А тем контрактом на съемки фильма Аристо[403]
хотел заниматься сам, и то замечание, преувеличенно грубое, он сделал словно подмигивая мне, давая мне повод встать и выйти, позволив ему самому разрулить ситуацию. Это было уже не в первый раз, однако он удивил меня, когда сказал о ночных клубах. Потом мы посмеялись над этим, особенно когда он объяснил, что этим хотел изобразить меня, то есть мою манеру импровизировать и двигаться на сцене. Скажем наконец правду: в делах ему не было равных. Я как деловая женщина скорее наивна, я всегда придавала первостепенное значения ценностям художественным. Профессионалы кинематографа, включая продюсеров, естественно, предпочитали вести переговоры со мной. Если б им удалось меня залучить, они считали бы это своим достижением, и тогда Аристо вложил бы любую сумму, какую бы у него ни попросили. И он бы так и поступил, если б вложение оказалось разумным. Но именно я тогда дала задний ход. Он никогда не вмешивался в мои отношения с искусством, разве что говорил, что мне вовсе необязательно продолжать карьеру певицы. Очевидно, как он и говорил, что стресс оказался слишком глубоким, а поскольку я свой долг более чем исполнила (это не мои, а его слова), то заслужила право отдохнуть и попользоваться честно заработанным богатством. Он одобрил бы мое сотрудничество с кинематографом, поскольку считал, что там от меня потребуется меньше напряжения. В любом случае во всем, что касалось моей артистической карьеры, все решения принимала всегда только я одна. Ни Аристо, и никто другой на этой стадии моей карьеры не мог никак повлиять на меня.В конечном счете я могу упрекнуть его только в одном. Для меня невозможно было согласиться с его неутолимой жаждой покорить все на свете. Я бесконечно уважаю стремление свершить все предначертанное (было время, когда я даже считала, что это и есть единственная причина, чтобы жить – но тогда я сама была молодой и незрелой), но у него все это окрашивалось совсем иначе. Нет, дело не в деньгах – их он имел предостаточно и жил как самый богатый человек в мире. Думаю, его проблема была в бесконечном поиске, жажде свершить нечто новое, но больше ради бравады, чем ради денег. Именно это он имел в виду, когда говорил: «Трудно заработать только первый миллион, остальное само упадет вам в руки».

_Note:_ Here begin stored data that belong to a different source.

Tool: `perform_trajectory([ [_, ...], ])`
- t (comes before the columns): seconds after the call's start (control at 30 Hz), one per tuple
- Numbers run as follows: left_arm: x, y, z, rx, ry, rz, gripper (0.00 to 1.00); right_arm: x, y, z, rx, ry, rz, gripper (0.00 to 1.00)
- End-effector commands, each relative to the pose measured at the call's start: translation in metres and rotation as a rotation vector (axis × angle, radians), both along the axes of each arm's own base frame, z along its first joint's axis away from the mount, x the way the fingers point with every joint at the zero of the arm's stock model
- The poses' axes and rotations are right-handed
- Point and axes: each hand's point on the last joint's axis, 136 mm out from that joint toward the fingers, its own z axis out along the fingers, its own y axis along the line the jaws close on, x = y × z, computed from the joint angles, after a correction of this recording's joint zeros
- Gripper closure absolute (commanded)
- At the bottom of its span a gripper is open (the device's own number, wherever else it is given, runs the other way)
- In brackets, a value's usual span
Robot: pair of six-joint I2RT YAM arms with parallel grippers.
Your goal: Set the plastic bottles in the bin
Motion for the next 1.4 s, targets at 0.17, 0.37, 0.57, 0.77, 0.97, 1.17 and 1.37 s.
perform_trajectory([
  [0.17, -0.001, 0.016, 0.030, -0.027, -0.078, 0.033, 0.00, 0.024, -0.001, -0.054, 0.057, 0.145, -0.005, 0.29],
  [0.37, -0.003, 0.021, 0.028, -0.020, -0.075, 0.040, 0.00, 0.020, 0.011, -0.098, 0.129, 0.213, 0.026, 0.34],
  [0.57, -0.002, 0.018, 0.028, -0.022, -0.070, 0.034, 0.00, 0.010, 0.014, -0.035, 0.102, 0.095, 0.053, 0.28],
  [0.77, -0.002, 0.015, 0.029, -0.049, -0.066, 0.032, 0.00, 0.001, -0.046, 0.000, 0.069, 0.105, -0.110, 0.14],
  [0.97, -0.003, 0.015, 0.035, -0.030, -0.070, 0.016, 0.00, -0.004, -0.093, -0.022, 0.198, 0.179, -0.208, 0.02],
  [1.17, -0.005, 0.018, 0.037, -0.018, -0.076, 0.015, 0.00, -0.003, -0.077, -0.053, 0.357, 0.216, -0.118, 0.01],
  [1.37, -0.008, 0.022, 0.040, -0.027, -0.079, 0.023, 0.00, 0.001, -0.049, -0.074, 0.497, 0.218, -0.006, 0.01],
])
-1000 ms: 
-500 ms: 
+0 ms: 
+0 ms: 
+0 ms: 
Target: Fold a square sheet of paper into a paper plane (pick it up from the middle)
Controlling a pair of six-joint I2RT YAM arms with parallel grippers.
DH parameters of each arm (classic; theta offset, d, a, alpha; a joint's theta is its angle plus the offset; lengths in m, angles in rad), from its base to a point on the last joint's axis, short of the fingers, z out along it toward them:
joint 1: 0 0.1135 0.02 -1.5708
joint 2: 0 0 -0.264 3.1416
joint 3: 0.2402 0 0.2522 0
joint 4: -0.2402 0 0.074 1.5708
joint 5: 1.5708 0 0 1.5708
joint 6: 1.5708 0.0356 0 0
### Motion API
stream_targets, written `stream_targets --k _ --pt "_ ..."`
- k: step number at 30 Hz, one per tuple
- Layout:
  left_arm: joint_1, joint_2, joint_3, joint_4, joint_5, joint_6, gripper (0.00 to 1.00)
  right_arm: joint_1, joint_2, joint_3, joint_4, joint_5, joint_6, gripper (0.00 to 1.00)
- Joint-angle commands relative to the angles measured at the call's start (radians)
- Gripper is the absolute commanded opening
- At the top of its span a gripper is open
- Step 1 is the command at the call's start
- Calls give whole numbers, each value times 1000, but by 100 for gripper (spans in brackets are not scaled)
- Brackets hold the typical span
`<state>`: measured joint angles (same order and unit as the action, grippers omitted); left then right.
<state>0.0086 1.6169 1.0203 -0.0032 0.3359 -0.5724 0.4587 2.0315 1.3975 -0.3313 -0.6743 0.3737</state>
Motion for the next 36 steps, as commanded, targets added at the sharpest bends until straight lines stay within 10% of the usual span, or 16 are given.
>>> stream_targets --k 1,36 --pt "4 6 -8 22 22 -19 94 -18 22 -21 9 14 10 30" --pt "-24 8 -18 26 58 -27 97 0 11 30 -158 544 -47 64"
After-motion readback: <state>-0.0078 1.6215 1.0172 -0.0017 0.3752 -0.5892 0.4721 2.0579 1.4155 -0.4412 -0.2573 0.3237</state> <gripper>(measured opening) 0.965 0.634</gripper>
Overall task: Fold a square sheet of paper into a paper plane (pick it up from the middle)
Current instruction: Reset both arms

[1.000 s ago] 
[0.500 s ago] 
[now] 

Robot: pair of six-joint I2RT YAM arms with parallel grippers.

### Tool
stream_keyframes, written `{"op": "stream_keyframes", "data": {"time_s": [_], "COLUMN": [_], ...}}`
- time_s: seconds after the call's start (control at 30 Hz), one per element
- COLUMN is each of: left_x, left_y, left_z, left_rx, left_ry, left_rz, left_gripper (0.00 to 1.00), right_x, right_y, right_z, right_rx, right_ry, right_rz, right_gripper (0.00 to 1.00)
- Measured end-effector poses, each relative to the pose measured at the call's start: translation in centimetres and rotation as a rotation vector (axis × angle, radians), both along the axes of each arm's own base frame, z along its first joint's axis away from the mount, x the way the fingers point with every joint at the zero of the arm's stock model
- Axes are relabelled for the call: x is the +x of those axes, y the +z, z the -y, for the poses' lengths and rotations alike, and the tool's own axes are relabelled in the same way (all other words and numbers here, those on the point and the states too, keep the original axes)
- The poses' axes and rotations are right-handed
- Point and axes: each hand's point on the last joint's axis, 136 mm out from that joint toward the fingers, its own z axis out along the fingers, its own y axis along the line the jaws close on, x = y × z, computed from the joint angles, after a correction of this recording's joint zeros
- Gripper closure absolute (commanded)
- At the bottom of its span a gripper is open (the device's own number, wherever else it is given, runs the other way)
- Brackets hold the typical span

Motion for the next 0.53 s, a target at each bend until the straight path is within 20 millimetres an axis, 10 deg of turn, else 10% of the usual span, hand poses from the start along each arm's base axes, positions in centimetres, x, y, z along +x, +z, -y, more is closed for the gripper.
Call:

Такая бравада иногда бывала у него и по отношению к людям. Он, несомненно, любил такие штуки, но только с теми, кого любил или кем действительно восхищался. Например, уж медбратом Черчиллю Аристо вполне мог и не быть. На борту «Кристины» Черчилль, разумеется, имел все что нужно, было кому за ним поухаживать – его жене и всем остальным в его окружении. Он был стар и уже слаб, но Аристо был для него не просто радушнейшим хозяином. Он был еще и превосходнейшим другом, всегда готовым перекинуться в карты и развлекать его или помочь всем, чем только мог. Я и сама восхищалась этим великим стариком и вот однажды, когда сказала Аристо, как сильно растрогало меня его преклонение перед Черчиллем, то получила замечательный ответ: «Мы должны помнить, что это он, человек нашего века, спас мир в 1940-м. Где и чем были бы все мы сегодня, не будь этого человека!» Сами видите – в Аристо было заложено много того, чего сразу не раскусишь. И позвольте еще добавить, что он был обходителен и великодушен и с бедными и безвестными людьми, при условии, что любил их. Никогда не забывал он старого друга, особенно если тот опустился на социальной лестнице. Об этом аспекте его личности в прессе ничего не писали – ведь подробности такого рода не продашь газетам. Зато есть один вопрос, на который я не в силах дать однозначного и твердого ответа – насколько его коммерческие дела были честными.
После смерти сына он утратил жажду покорять, составлявшую смысл его бытия. И это состояние стало главной причиной всех наших споров. Конечно, я старалась изменить его, но поняла, что это невозможно, как и он не смог бы изменить меня. Мы были две независимых личности, с особенным строем душ, и с разными взглядами на некоторые фундаментальные ценности жизни. К несчастью, мы не были взаимно дополняющими друг друга, и все-таки понимали достаточно, чтобы наша дружба продлилась долго. Когда он умер, я почувствовала себя вдовой.